Measures of central tendency are summary statistics that represent the center point or “typical” value of a dataset. They condense a large set of data into a single representative value to make the data easier to understand.
The three primary measures are: 1. Mean (The Average) 2. Median (The Middle Value) 3. Mode (The Most Frequent Value)
The mean is the most common measure of central tendency. It is calculated by summing all observations and dividing by the total number of observations.
For a sample of size \(n\): \[\bar{x} = \frac{\sum_{i=1}^{n} x_i}{n}\]

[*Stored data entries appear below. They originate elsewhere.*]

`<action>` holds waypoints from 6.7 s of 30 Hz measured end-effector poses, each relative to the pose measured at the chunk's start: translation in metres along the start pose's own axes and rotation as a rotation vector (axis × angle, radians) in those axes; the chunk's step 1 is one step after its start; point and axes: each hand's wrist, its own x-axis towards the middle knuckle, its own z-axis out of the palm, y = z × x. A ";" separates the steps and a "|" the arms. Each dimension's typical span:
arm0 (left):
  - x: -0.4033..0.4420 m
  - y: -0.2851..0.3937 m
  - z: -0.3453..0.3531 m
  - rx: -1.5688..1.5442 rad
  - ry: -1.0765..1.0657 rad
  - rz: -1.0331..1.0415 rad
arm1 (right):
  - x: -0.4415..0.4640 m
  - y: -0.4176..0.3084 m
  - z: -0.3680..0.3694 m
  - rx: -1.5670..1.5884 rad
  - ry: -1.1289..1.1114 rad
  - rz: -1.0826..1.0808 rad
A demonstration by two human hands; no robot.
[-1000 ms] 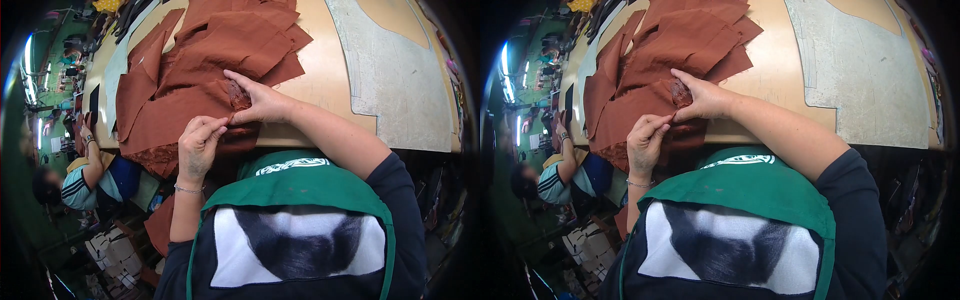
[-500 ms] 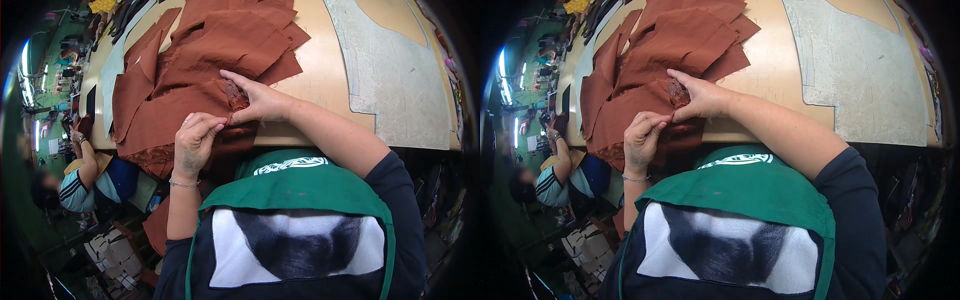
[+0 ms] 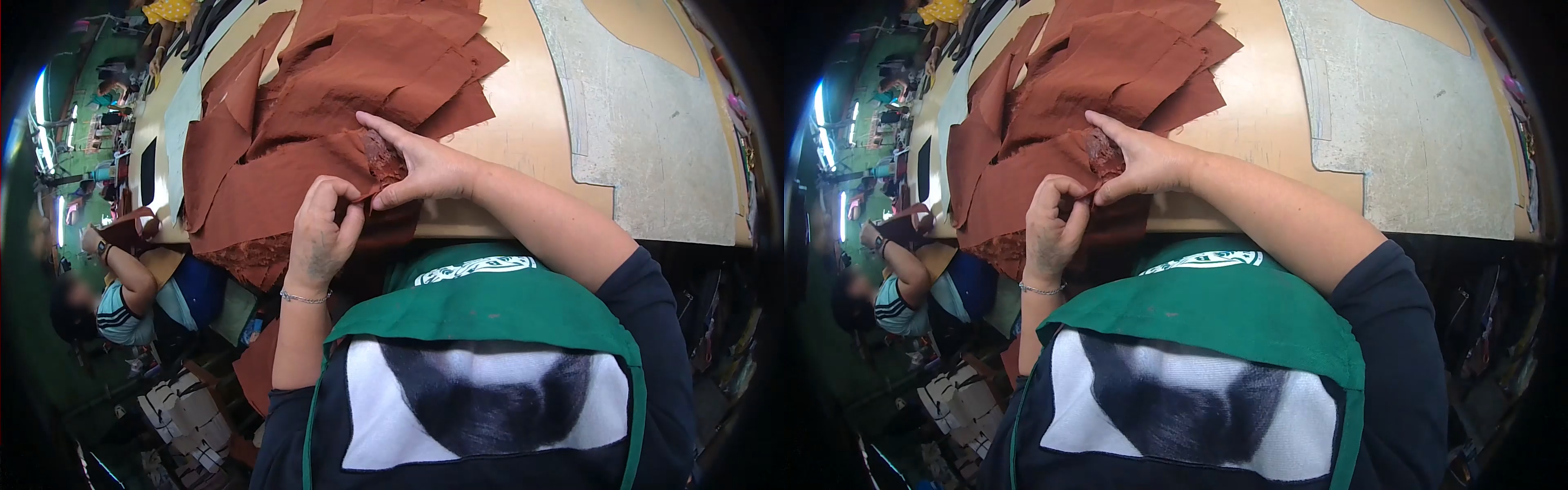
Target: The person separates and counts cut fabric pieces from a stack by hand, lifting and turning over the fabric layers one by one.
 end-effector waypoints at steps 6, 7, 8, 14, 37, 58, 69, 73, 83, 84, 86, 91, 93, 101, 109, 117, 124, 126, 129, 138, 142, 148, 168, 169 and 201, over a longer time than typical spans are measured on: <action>-0.002 0.003 0.008 -0.071 0.037 -0.092 | -0.001 -0.001 0.005 -0.065 0.064 -0.009; -0.002 0.005 0.010 -0.104 0.058 -0.160 | 0.000 0.001 0.006 -0.072 0.067 -0.019; -0.001 0.004 0.010 -0.032 0.041 -0.082 | 0.000 0.002 0.007 -0.080 0.070 -0.028; 0.005 -0.007 0.004 0.171 0.169 0.125 | -0.001 -0.003 0.011 -0.158 0.049 0.117; 0.191 -0.200 -0.505 1.021 0.899 -0.265 | 0.003 -0.008 0.017 -0.253 0.094 0.106; 0.000 0.035 -0.003 0.004 0.076 0.129 | 0.004 0.005 0.000 0.212 -0.010 0.137; -0.010 0.023 0.020 0.130 0.114 -0.083 | 0.000 -0.004 0.000 0.274 -0.005 0.194; -0.006 0.016 0.023 0.170 0.128 -0.148 | -0.003 -0.010 -0.003 0.227 -0.035 0.254; -0.002 0.020 0.020 0.005 0.112 -0.267 | -0.003 -0.014 0.002 0.283 0.000 0.158; -0.002 0.020 0.020 -0.007 0.109 -0.274 | -0.003 -0.013 0.001 0.280 -0.004 0.166; -0.002 0.022 0.020 -0.022 0.107 -0.280 | -0.003 -0.012 0.000 0.266 -0.007 0.189; -0.002 0.024 0.018 -0.040 0.107 -0.264 | -0.002 -0.008 0.000 0.271 0.001 0.145; -0.002 0.023 0.017 -0.066 0.092 -0.264 | -0.003 -0.010 0.002 0.314 0.011 0.148; -0.003 0.011 0.008 -0.051 0.014 -0.290 | -0.001 -0.007 -0.001 0.303 -0.019 0.209; 0.001 0.015 0.009 -0.024 0.009 -0.166 | -0.002 0.000 0.003 -0.155 0.063 0.040; 0.009 0.008 -0.020 0.244 0.122 0.092 | -0.003 -0.007 0.010 -0.155 0.073 0.165; 0.029 -0.015 -0.046 0.200 0.227 0.173 | 0.002 0.001 0.013 -0.111 0.082 0.142; 0.035 -0.025 -0.058 0.374 0.321 0.224 | 0.002 0.000 0.011 -0.185 0.084 0.133; 0.039 -0.049 -0.121 0.539 0.634 0.080 | 0.003 -0.001 0.010 -0.271 0.100 0.128; 0.102 -0.236 -0.468 1.303 0.688 -0.112 | 0.003 -0.001 0.011 -0.204 0.110 0.147; 0.155 -0.282 -0.525 0.962 0.760 -0.656 | 0.003 -0.004 0.009 -0.164 0.116 0.170; 0.193 -0.316 -0.465 0.384 0.993 -0.761 | 0.002 0.002 0.009 -0.139 0.129 0.103; -0.003 -0.168 -0.149 0.692 0.306 -0.399 | 0.002 0.002 0.010 0.102 0.098 0.202; -0.002 -0.176 -0.149 0.670 0.340 -0.374 | 0.002 -0.001 0.011 0.123 0.101 0.212; -0.001 0.015 0.007 0.043 0.046 -0.004 | 0.006 0.001 -0.001 0.465 -0.013 0.284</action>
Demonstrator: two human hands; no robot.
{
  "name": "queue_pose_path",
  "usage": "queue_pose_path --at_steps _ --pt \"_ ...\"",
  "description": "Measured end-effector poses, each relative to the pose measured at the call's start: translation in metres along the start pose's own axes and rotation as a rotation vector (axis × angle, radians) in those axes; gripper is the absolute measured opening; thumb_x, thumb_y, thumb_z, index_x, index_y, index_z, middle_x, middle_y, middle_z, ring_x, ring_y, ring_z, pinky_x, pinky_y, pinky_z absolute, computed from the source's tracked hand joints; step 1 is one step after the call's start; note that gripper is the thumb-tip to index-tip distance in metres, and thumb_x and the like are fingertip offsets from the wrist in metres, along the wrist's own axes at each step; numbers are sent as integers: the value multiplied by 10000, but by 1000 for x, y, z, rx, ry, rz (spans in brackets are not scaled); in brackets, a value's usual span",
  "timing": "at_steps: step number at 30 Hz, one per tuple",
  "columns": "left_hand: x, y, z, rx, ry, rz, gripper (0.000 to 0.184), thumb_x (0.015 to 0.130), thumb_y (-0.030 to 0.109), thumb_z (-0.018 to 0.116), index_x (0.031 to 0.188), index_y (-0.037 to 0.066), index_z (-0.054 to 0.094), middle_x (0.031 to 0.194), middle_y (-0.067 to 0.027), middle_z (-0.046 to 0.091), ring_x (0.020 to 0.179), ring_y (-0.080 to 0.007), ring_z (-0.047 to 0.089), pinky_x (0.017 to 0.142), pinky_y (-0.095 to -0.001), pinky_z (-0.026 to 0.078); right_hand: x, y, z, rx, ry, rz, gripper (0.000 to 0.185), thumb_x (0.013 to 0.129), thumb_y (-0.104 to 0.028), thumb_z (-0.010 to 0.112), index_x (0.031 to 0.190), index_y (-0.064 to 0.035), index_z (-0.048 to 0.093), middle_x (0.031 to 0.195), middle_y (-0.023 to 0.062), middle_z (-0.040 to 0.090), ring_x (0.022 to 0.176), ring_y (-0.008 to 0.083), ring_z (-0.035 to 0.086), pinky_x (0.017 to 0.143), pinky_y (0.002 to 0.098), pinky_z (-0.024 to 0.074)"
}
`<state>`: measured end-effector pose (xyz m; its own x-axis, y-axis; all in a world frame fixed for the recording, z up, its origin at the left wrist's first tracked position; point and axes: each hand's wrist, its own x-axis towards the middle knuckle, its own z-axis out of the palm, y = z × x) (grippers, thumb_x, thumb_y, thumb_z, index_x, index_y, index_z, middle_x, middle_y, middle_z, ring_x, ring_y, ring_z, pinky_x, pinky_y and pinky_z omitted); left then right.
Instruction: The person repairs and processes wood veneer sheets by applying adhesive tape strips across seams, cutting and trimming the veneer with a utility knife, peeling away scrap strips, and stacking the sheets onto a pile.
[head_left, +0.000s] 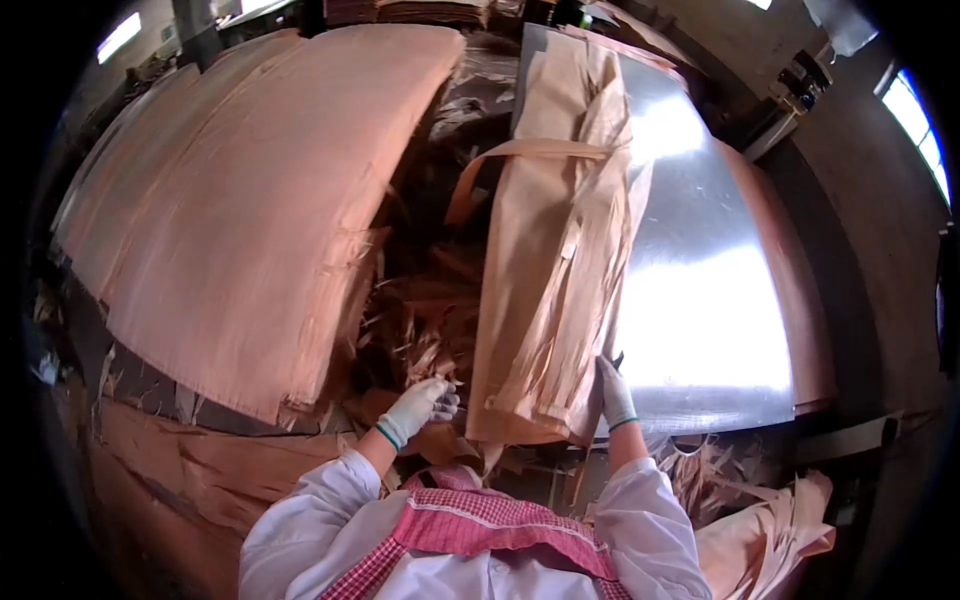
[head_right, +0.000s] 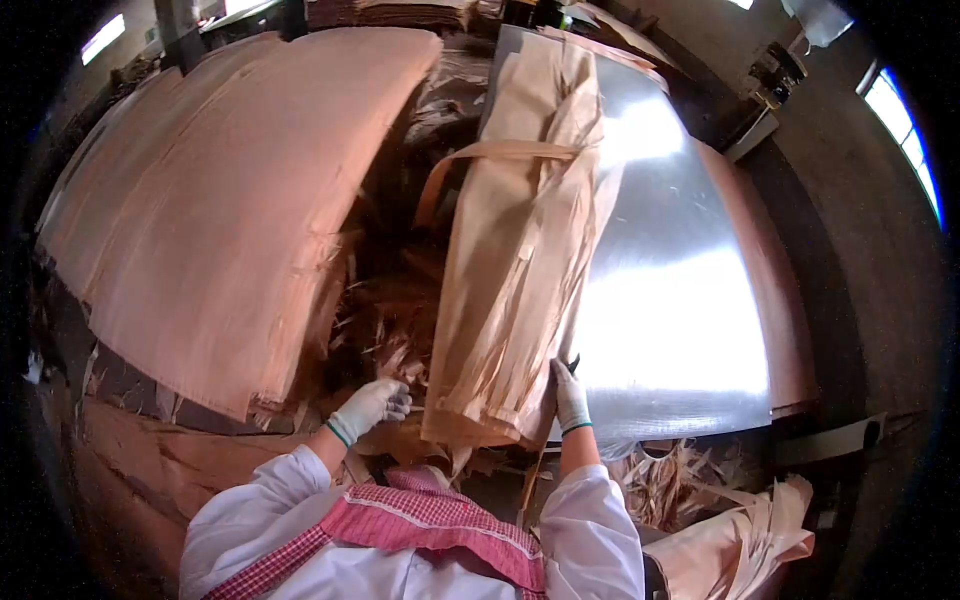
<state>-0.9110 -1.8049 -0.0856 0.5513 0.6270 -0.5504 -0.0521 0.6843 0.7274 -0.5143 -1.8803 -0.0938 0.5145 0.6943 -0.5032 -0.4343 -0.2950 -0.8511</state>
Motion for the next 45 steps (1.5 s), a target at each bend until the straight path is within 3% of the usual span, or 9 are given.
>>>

Where: - \(\bar{x}\) = Sample Mean - \(\sum x_i\) = Sum of all values - \(n\) = Number of values
# Exam scores of 10 students
scores <- c(85, 90, 78, 92, 88, 76, 89, 95, 82, 85)
# Calculate mean using R's built-in function
avg_score <- mean(scores)
print(paste("The average score is:", avg_score))
## [1] "The average score is: 86"
Education: Teachers use the mean to determine the overall performance of a class. If the mean score is low, it might indicate that the teaching method or the exam was too difficult.
The median is the middle value of a dataset when it is ordered from smallest to largest. It is highly “robust,” meaning it is not affected by extreme outliers.
To find the median, first sort the data: 1. If \(n\) is odd: The median is the value at position \(\frac{n+1}{2}\). 2. If \(n\) is even: The median is the average of the values at positions \(\frac{n}{2}\) and \(\frac{n}{2} + 1\).
# Salaries of 5 employees (in thousands)
salaries <- c(45, 50, 55, 60, 1000) # 1000 is an outlier (CEO)
# Calculate mean vs median
print(paste("Mean Salary:", mean(salaries)))
## [1] "Mean Salary: 242"
print(paste("Median Salary:", median(salaries)))
## [1] "Median Salary: 55"
Real Estate: Median house prices are used instead of the mean because a few multi-million dollar mansions (outliers) would unfairly inflate the “average” price, making it look like most houses are more expensive than they actually are.
The mode is the value that appears most frequently in a dataset. A dataset can be unimodal (one mode), bimodal (two modes), or multimodal.
Note: Base R does not have a standard statistical
mode()function (themode()function in R actually tells you the data type). We often create a custom function or use a package.
get_mode <- function(v) {
uniqv <- unique(v)
uniqv[which.max(tabulate(match(v, uniqv)))]
}
# Survey of favorite colors
colors <- c("Blue", "Red", "Blue", "Green", "Blue", "Red")
print(paste("The most popular color is:", get_mode(colors)))
## [1] "The most popular color is: Blue"
Inventory Management: A shoe store manager needs the mode of shoe sizes sold to know which size to stock the most. The “average” shoe size (e.g., 8.34) is useless for ordering physical inventory.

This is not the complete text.